Exercise objective: Go to the line holding "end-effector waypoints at" in the entries below and write out exactly every line down to and including the line holding "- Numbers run".

Exercise data:
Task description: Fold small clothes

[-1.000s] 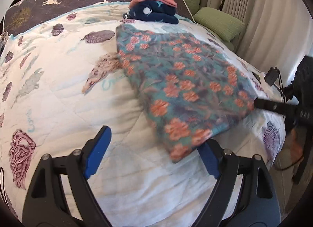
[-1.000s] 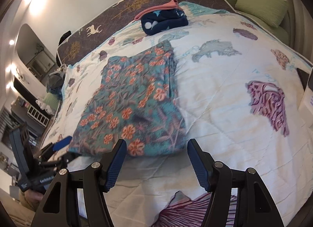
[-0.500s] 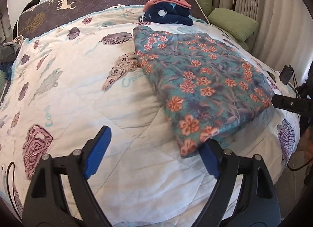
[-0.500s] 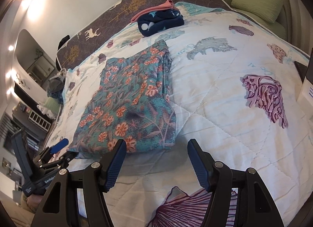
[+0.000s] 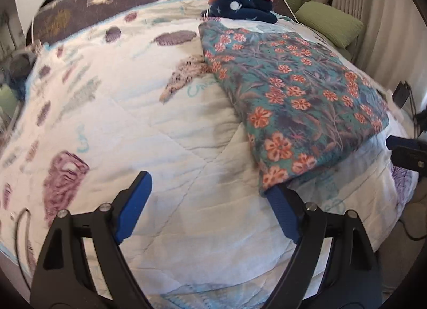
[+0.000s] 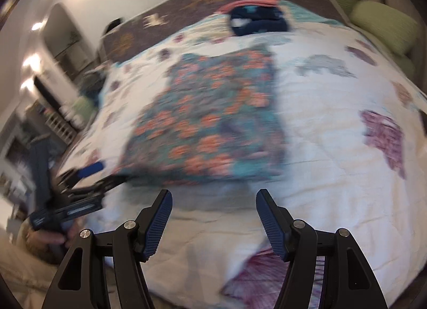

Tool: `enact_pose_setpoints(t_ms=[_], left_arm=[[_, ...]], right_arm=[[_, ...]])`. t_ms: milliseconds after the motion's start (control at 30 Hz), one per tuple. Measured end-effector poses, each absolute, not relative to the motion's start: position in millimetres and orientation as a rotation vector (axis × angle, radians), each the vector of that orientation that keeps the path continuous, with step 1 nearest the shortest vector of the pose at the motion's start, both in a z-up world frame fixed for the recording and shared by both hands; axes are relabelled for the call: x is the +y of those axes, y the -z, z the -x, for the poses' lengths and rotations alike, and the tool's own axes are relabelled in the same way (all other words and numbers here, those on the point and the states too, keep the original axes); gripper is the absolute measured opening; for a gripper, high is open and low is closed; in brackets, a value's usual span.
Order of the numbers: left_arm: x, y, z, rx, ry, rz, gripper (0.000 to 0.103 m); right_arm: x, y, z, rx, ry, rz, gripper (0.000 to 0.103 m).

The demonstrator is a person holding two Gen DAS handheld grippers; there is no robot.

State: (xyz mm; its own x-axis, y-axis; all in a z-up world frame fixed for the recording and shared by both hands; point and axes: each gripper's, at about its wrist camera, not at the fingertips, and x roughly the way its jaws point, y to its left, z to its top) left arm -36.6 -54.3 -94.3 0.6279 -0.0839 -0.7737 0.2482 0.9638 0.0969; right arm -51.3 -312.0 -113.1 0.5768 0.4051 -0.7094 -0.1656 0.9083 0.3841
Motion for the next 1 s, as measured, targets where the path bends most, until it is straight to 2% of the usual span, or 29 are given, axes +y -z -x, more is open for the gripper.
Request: enact_pose_setpoints(t_ms=[167, 367, 700, 867, 1000], left_arm=[[-46.9, 93.0, 43.3, 0.883, 0.193, -0.189, 0.086], [-17.5, 82.8, 49.8, 0.874, 0.154, -0.155, 0.086], [50.8, 63.7, 47.5, 0.795, 0.089, -0.015, 0.086], [59.7, 63.7, 39.9, 0.782, 0.099, 0.01, 0.086], [72.1, 69.7, 33.2, 0.818, 0.113, 0.084, 0.086]], right_arm=[[-279.5, 104.8, 51.5, 0.86, -0.557, -0.314, 0.067], [-226.9, 119.4, 28.0, 0.908, -0.697, -0.308, 0.067], [-170.5, 125.0, 1.6, 0.818, -0.546, -0.18, 0.067], [-152.4, 129.5, 2.9, 0.813, -0.599, -0.153, 0.079], [-146.9, 130.1, 23.0, 0.846, -0.733, -0.095, 0.079]])
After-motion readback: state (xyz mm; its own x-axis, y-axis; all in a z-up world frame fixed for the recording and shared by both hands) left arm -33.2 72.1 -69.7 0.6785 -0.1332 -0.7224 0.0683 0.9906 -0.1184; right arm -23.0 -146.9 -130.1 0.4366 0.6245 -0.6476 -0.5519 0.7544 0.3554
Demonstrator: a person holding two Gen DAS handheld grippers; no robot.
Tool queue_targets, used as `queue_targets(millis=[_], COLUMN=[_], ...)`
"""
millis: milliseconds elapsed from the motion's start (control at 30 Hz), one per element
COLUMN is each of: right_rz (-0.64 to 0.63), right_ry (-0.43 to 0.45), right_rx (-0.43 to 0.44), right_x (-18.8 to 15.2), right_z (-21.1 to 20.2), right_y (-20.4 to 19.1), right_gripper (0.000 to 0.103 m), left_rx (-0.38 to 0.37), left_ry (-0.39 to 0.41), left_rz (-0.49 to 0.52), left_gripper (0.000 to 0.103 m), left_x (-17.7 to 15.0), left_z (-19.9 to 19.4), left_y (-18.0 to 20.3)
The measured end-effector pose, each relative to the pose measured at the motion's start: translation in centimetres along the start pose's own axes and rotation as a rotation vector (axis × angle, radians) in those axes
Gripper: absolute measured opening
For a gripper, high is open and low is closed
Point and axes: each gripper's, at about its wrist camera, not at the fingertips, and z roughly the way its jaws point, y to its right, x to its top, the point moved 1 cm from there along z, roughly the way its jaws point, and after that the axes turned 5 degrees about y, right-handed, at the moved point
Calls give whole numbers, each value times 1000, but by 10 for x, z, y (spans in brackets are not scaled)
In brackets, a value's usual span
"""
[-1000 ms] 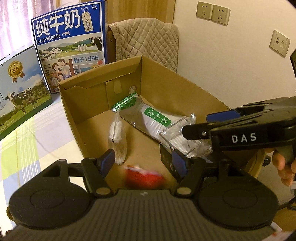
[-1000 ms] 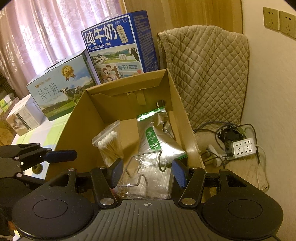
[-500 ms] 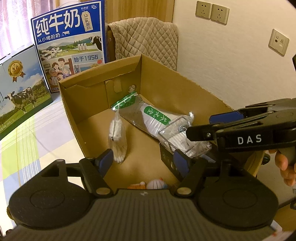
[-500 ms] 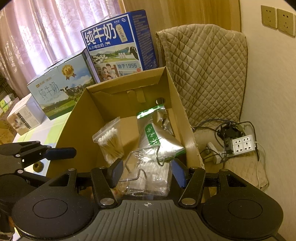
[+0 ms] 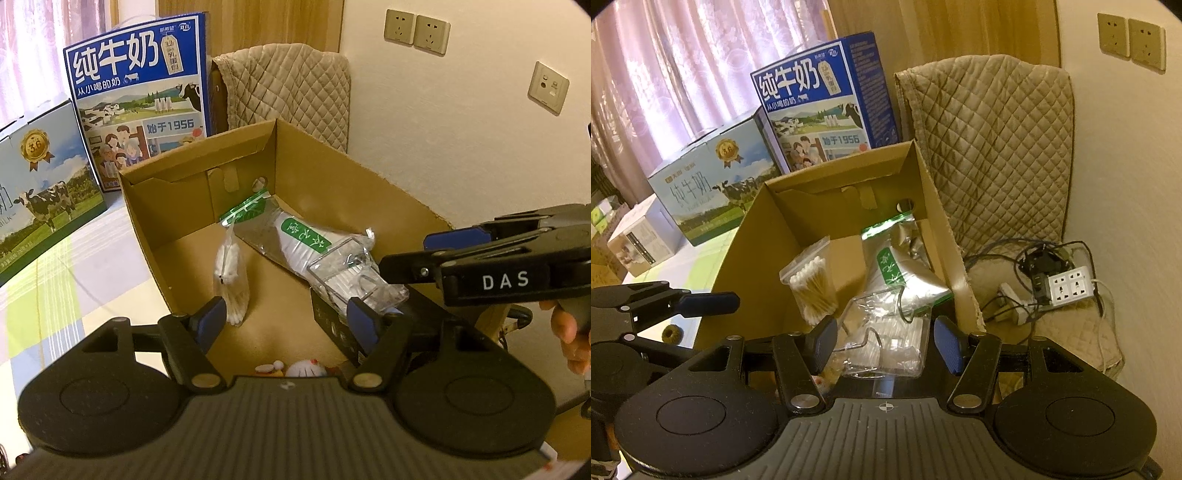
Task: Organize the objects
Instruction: 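Lower both items into the cardboard box and open both grippers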
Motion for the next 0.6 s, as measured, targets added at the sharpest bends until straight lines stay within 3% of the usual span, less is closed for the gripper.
queue_targets(millis=[167, 367, 433, 533, 600], right_rz=[9, 27, 34, 35, 26], right_ry=[18, 56, 74, 90, 100], right_rx=[-3, 1, 7, 11, 12], right_x=[-1, -2, -3, -7, -10], right_z=[-12, -31, -38, -48, -54], right_y=[-1, -2, -2, -6, -11], right_gripper=[56, 56, 56, 58, 65], left_rx=[1, 2, 10, 37, 45], left_ry=[7, 19, 30, 73, 92], left_rz=[-8, -46, -52, -57, -64], left_gripper=[70, 80, 93, 103, 102], left_x=[0, -2, -3, -3, -4], left_z=[-10, -33, -43, -61, -73], left_y=[1, -3, -5, -9, -13])
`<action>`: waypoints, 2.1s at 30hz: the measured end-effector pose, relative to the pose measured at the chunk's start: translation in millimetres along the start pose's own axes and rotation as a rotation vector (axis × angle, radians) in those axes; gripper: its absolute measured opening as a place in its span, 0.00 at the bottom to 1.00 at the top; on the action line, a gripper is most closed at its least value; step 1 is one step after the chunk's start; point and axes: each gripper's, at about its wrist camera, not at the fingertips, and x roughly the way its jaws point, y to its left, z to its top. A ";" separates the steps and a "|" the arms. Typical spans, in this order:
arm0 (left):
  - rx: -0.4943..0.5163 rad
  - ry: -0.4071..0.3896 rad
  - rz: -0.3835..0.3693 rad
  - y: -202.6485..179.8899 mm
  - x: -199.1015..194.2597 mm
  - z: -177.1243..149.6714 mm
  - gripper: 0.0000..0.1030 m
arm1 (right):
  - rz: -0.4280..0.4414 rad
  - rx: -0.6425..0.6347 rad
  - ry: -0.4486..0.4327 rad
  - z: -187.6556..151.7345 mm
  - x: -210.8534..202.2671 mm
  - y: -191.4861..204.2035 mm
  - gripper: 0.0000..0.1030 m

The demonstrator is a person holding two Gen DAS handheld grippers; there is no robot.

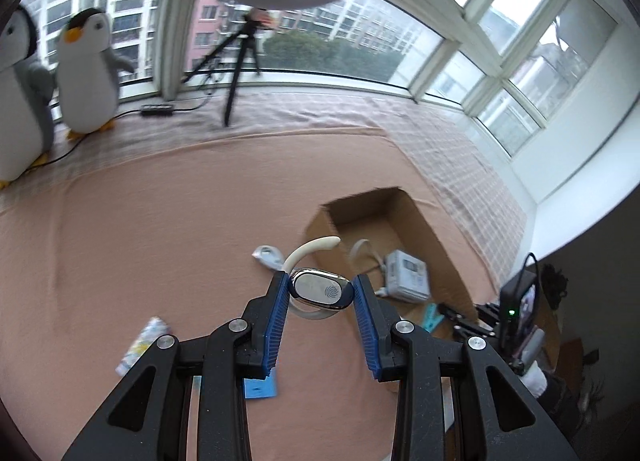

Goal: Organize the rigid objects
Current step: 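Carry the white earphone with the left tool into the box and release, then reach the left tool to the patterned lighter and grasp it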

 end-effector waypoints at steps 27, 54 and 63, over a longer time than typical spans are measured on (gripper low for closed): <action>0.166 0.221 0.064 -118.5 167.1 -17.5 0.35 | 0.009 0.001 -0.008 -0.2 -1.7 3.8 0.17; 0.176 0.154 0.165 -61.2 92.1 -25.7 0.55 | 0.006 -0.001 -0.009 -0.2 -1.1 4.3 0.17; 0.075 0.141 0.302 39.4 47.4 -36.5 0.55 | -0.001 -0.004 -0.012 0.1 -0.6 4.4 0.17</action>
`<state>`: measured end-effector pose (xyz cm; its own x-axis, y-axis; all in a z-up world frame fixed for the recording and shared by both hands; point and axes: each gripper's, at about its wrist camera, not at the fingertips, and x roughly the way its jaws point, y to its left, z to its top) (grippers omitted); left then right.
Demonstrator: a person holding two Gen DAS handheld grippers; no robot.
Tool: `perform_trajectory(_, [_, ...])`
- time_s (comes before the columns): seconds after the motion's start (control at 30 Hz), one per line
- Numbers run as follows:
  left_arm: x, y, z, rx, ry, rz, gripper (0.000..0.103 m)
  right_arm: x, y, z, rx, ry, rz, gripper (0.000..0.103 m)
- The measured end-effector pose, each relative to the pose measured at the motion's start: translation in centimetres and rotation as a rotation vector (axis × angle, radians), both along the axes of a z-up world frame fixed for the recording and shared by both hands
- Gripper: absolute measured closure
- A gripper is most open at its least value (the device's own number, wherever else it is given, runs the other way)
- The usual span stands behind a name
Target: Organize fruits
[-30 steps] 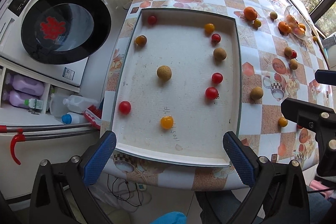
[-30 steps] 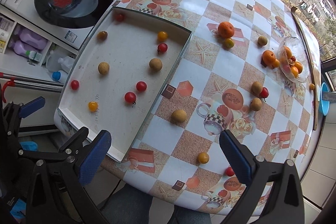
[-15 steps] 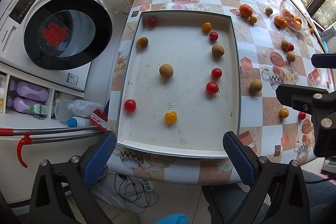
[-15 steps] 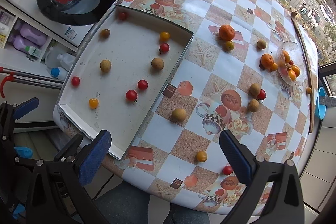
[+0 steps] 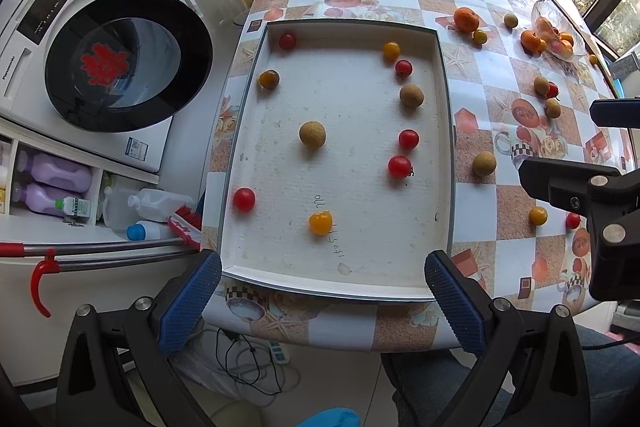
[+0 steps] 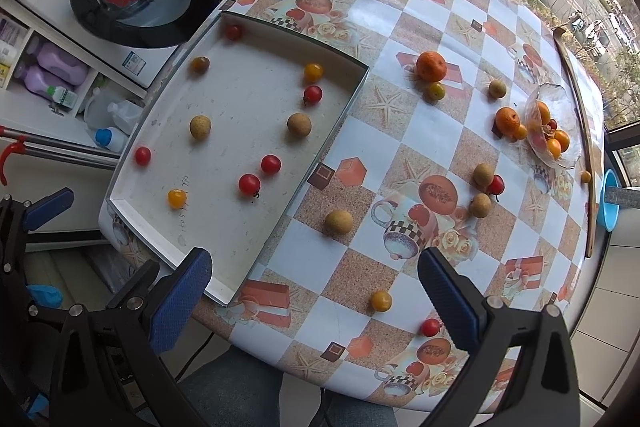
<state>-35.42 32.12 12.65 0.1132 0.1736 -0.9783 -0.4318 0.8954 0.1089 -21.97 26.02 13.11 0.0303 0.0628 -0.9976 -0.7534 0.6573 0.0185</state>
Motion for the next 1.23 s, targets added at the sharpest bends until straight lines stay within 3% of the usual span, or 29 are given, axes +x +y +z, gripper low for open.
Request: perform_trajectory(1.23, [0.18,-0.26,0.24,0.000,-0.024,-0.016,0.001,-0.37,0.25,-0.07,0.002,0.000,0.008,0.000])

Problem solution:
 end-effector waypoints at steps 27, 54 and 63, over a longer time than typical spans are measured on (gripper low for closed): <action>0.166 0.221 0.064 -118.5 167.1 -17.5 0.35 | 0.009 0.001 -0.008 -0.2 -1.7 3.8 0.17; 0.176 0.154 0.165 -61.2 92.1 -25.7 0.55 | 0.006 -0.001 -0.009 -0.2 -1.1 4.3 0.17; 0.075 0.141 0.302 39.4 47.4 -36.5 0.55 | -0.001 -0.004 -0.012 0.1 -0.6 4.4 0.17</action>
`<state>`: measured end-effector pose (xyz cm; its own x-axis, y-axis; all in a z-up world frame fixed for the recording and shared by both hands; point and axes: each gripper's, at about its wrist camera, not at the fingertips, and x roughly the way its jaws point, y to its left, z to its top) (grippers omitted); left then right.
Demonstrator: a person holding two Gen DAS handheld grippers; no robot.
Tool: `perform_trajectory(_, [_, ...])`
- time_s (comes before the columns): seconds after the motion's start (control at 30 Hz), one per line
- Numbers run as follows:

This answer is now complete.